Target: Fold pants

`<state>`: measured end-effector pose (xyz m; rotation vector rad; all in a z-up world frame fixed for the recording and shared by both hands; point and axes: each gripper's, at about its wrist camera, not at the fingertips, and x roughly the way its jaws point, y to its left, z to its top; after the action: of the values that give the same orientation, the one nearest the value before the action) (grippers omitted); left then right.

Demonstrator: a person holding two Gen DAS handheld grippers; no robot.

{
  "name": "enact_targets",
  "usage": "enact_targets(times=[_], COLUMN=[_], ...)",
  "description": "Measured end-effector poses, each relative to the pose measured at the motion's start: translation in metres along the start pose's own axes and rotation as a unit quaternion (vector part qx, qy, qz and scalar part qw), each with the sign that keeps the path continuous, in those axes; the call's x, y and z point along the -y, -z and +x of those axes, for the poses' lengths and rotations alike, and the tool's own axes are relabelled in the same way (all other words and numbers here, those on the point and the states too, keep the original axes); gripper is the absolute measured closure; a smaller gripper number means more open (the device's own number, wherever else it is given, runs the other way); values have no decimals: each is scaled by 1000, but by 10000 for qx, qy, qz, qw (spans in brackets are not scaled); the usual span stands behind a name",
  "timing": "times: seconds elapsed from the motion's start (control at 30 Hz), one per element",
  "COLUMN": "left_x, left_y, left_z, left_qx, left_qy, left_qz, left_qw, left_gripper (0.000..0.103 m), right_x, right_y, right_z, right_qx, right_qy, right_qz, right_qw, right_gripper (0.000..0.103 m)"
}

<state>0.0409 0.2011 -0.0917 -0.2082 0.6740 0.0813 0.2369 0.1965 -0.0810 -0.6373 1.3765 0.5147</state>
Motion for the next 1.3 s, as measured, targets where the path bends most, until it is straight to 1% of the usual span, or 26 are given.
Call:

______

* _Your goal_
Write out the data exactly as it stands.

* _Answer section_
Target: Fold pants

`<state>`: measured end-effector pose (xyz m; rotation vector rad; all in a z-up world frame fixed for the recording and shared by both hands; point and axes: each gripper's, at about its wrist camera, not at the fingertips, and x roughly the way its jaws point, y to its left, z to its top; after the action: of the values that give the same orientation, the one nearest the value before the action) (grippers omitted); left then right.

Demonstrator: a person holding two Gen DAS handheld grippers; no robot.

{
  "name": "enact_targets",
  "usage": "enact_targets(times=[_], COLUMN=[_], ...)",
  "description": "Measured end-effector poses, each relative to the pose measured at the motion's start: translation in metres along the start pose's own axes and rotation as a unit quaternion (vector part qx, qy, qz and scalar part qw), each with the sign that keeps the path continuous, in those axes; the call's x, y and z point along the -y, -z and +x of those axes, for the poses' lengths and rotations alike, and the tool's own axes are relabelled in the same way (all other words and numbers here, those on the point and the states too, keep the original axes); gripper is the absolute measured closure; a smaller gripper number means more open (the device's own number, wherever else it is given, runs the other way); values have no decimals: each is scaled by 1000, but by 10000 for qx, qy, qz, qw (spans in brackets are not scaled); the usual span stands behind a name",
  "timing": "times: seconds elapsed from the motion's start (control at 30 Hz), one per element",
  "COLUMN": "left_x, left_y, left_z, left_qx, left_qy, left_qz, left_qw, left_gripper (0.000..0.103 m), right_x, right_y, right_z, right_qx, right_qy, right_qz, right_qw, right_gripper (0.000..0.103 m)"
}

<state>0.0409 0.2011 -0.0917 -0.2082 0.6740 0.0813 0.2369 0.1965 -0.0810 -0.6373 1.3765 0.5147</state>
Motion for the next 1.3 s, as measured, targets where the path bends most, until it is straight to 1% of the usual span, or 26 are given.
Call:

There's nothing more to this exercise.